Ultimately Moonlight performs as an accomplished film, as poetic as a photo album, about as multi-dimensional as intimate social realism can be, and yes – a needed and necessary film in a changing America. Upon examination, the motivations and complications of the narrative’s motions, occasionally jerky at times, develops with a thematic richness like the multi-layered petals of an ever-blooming lotus. To relate to the locale, the way that the sand, waves, and breeze intermingle and impact the senses, deserves a meditative absorption that can be taken in all at once in the same way that isolated forces add up to the sum of parts know as intersectionalism.
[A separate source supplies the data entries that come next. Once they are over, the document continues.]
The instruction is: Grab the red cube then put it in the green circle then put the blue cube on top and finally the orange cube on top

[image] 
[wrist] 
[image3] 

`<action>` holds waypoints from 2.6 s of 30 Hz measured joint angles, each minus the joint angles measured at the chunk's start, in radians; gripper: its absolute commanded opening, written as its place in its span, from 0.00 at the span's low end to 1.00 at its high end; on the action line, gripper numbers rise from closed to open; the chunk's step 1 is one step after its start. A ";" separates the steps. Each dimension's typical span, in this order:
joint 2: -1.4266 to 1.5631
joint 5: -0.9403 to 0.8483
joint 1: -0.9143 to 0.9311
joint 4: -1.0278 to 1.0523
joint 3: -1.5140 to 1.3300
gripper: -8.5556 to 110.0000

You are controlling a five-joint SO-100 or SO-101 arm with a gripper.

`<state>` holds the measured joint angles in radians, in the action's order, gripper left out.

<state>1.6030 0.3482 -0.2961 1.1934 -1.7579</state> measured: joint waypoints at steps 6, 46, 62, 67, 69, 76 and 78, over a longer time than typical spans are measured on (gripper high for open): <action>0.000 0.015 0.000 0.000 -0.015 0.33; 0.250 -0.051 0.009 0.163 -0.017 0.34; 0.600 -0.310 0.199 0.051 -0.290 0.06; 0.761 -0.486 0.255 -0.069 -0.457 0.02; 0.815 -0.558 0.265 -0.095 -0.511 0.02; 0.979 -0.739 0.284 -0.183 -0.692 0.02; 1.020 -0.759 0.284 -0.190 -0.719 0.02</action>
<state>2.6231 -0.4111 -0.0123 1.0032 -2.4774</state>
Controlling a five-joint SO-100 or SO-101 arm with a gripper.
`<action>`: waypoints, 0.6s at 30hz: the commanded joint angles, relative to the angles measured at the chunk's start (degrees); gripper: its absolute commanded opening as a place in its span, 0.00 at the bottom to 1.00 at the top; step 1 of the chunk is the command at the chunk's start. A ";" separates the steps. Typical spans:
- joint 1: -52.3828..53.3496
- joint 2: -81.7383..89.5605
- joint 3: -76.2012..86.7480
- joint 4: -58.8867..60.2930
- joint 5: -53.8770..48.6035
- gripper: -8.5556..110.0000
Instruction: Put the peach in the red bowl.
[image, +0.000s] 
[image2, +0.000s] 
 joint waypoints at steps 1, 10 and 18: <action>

One half of the movie is about beauty, form, and sensory experience - the other half, the political self-examination of our nation's sordid treatment of the vulnerable, a violence and exclusion directed at otherness The question of whether Moonlight or La La Land should take home the gilded baldy known as the Oscar for Best Picture is more accurately a question of whether we value form or motive, narrative or theme, the look of a train or the direction that that train is heading.